Pope Confessor of the Faith
- Born: Giovanni Battista Enrico Maria Montini 26 September 1897 Concesio, Brescia, Kingdom of Italy
- Died: 6 August 1978 (aged 80) Castel Gandolfo, Lazio, Italy
- Venerated in: Catholic Church
- Beatified: 19 October 2014, Saint Peter's Square, Vatican City by Pope Francis
- Canonized: 14 October 2018, St. Peter's Square by Pope Francis
- Feast: 26 September; 30 May (Ambrosian Rite); 29 May;
- Attributes: Papal vestments; Papal tiara;
- Patronage: Archdiocese of Milan; Paul VI Pontifical Institute; Paderno Dugnano; Magenta; Second Vatican Council; Diocese of Brescia; Ecumenism; Concesio;
- In nomine Domini (In the name of the Lord)

= Beatification and canonization of Pope Paul VI =

2014 and 2018 events

The cause for the canonization of Pope Paul VI, who died in 1978, commenced in 1993 and he was canonized on 14 October 2018. After having been proclaimed a Servant of God and declared Venerable, he was beatified on 19 October 2014, after the recognition of a miracle had been attributed to his intercession, and declared a saint by Pope Francis on 14 October 2018.

The postulator for this cause was Antonio Marrazzo while the vice-postulator was Antonio Lanzoni.
==History==
===Diocesan process===
On 18 March 1993 "nihil obstat" ("nothing against") was declared under Pope John Paul II which opened the cause for beatification. The diocesan process commenced on 11 May 1993 in Rome and thus, he was granted the title of Servant of God.

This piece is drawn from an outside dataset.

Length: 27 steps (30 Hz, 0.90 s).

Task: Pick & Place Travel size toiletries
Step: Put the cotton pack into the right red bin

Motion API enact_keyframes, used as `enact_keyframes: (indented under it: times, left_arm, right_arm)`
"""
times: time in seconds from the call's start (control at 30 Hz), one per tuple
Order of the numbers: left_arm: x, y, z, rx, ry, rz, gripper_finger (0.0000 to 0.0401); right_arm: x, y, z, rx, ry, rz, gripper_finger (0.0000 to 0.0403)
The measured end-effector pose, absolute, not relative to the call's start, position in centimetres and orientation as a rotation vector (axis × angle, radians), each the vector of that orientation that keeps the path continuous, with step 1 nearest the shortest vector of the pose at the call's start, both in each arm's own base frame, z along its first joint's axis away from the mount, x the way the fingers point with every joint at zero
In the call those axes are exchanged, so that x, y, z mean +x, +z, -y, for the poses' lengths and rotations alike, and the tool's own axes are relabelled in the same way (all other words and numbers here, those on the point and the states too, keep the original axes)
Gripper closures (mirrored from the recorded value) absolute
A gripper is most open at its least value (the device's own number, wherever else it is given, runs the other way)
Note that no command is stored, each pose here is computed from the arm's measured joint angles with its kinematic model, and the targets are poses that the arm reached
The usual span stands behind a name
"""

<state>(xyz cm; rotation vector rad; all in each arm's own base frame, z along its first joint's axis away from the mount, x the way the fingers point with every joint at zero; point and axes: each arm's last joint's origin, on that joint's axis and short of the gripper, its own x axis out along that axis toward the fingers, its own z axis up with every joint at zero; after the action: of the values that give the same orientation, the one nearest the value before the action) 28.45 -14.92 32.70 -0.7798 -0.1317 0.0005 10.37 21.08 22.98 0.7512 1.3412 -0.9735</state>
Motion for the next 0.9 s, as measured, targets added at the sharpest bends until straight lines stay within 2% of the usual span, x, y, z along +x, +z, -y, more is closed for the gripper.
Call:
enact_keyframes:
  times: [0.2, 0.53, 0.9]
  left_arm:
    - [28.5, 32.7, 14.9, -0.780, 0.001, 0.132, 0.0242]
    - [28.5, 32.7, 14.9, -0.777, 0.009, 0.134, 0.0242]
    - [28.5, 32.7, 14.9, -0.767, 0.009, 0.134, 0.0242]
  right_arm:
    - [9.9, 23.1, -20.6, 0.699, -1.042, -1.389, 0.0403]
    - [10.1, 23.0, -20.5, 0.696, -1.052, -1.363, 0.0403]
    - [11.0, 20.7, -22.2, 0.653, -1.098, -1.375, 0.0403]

The postulator assigned to the cause was Father Antonio Marrazzo. The diocesan process concluded its business on 18 March 1998. Father Luigi Villa, playing the part of the devil's advocate, released a book titled Paul VI: Beatified? which was written in opposition to the cause of beatification.

===Roman phase===
The Positio - documents and other information gathered from the diocesan process - was forwarded to the Congregation for the Causes of Saints in 2011. Theological consultors and the members of the congregation collaborated on the resources gathered from the previous process and unanimously agreed that the late pope had lived a life of heroic virtue. They forwarded their vote to Pope Benedict XVI who, on 20 December 2012, signed the decree in recognition of his heroic virtues. This meant that he was titled Venerable.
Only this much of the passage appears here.